URBANISM / Chengdu
Drinking & dining
That a side helping of milk is sometimes requested in Chengdu should give you a good indication of how spicy Sichuan cuisine truly is. Still, there is an amazing variety in the ways that the region’s potent chillies and peppercorns can be put to use: from ‘mapo tofu’ to ‘dandan noodles’, many of the region’s recipes have become beloved internationally – chief among them the satisfying hotpot. These dishes have a kick but they have also been reinterpreted in their most sophisticated versions by smart chefs. Here are some of the city’s most sought-after tables and a tip on where to head for an unmatched nightcap.
Height of taste
Hotpot might be the most renowned and omnipresent dish in Chengdu but if you want to try this delicacy somewhere special, head to the top of the Grand Hyatt. It’s here, on the 16th floor, that you’ll find the restaurant #8. Before taking a seat at your table, you’ll walk through a reconstruction of a few market stalls, where you’ll be able to observe the raw produce that goes into this kitchen’s delectable take on Sichuan cuisine.
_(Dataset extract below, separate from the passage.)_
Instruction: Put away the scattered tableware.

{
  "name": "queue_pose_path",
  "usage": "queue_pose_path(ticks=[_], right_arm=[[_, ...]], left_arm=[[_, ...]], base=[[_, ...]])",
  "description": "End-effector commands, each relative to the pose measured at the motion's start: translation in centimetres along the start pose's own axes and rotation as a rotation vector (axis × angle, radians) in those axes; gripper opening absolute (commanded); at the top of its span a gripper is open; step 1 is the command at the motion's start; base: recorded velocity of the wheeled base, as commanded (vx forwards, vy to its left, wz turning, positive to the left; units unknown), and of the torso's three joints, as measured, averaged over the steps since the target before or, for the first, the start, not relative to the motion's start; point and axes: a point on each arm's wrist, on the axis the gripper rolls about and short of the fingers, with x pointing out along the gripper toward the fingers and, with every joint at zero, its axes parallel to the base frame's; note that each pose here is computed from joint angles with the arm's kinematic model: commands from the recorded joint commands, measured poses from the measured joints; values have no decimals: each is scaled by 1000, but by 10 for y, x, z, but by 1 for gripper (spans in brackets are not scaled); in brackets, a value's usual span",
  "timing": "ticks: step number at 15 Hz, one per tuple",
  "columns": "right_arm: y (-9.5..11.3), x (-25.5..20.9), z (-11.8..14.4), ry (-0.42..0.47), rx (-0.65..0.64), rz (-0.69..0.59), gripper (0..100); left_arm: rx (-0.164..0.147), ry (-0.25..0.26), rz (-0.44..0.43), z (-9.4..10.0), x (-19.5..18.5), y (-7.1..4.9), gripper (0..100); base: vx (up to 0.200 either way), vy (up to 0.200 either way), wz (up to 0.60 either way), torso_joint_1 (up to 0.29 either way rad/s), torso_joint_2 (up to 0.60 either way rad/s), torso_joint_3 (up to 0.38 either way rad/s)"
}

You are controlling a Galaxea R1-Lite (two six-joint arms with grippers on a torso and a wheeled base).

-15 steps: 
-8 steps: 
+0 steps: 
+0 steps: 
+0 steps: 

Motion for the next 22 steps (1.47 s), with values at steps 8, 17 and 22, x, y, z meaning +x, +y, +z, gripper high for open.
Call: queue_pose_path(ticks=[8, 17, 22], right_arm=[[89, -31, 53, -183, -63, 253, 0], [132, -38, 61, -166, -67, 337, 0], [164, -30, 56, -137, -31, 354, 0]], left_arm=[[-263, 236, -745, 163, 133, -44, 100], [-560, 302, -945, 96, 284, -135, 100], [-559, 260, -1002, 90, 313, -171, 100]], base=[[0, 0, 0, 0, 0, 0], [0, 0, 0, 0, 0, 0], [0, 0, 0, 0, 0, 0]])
There’ll be meat, seafood, vegetables and, of course, plenty of fiery chilli. Enjoy it all in these sleekly designed surroundings, in a dining room adorned with wicker baskets hanging from the ceiling for a playful take on tradition.
One for the history books
Set on the marvellous Anshun Bridge – one of the city’s most recognisable landmarks – this restaurant is led by Michelin-starred chef André Chiang. Being classically trained in French culinary techniques, Chiang brings a new perspective to Sichuan cuisine that modernises it and celebrates its most refined aspects, while also being respectful to its tradition and flavours. The elegant dining room, designed by fêted Shanghai duo Neri & Hu, is a peaceful setting where you can take your time over a tasting menu: intended to feel like a proper banquet, it includes some quasi-forgotten historical recipes too.
The Tasting Room:
All in the mix
More than a simple cocktail bar, this moody venue sandwiched between shops in the Jinjiang district – all concrete and woven bamboo screens – is a treasure trove of flavour experimentation, though you wouldn’t necessarily be able to tell from its unassuming façade. Interiors studio GE was tasked with creating a space that could change functions throughout the day: at the front the Creddie Workshop entices in with its breezy atmosphere, while the dimly lit bar at the back is ideal for the later hours of the evening. Don’t play it safe: let yourself be surprised by the cocktail-makers’ creative concoctions.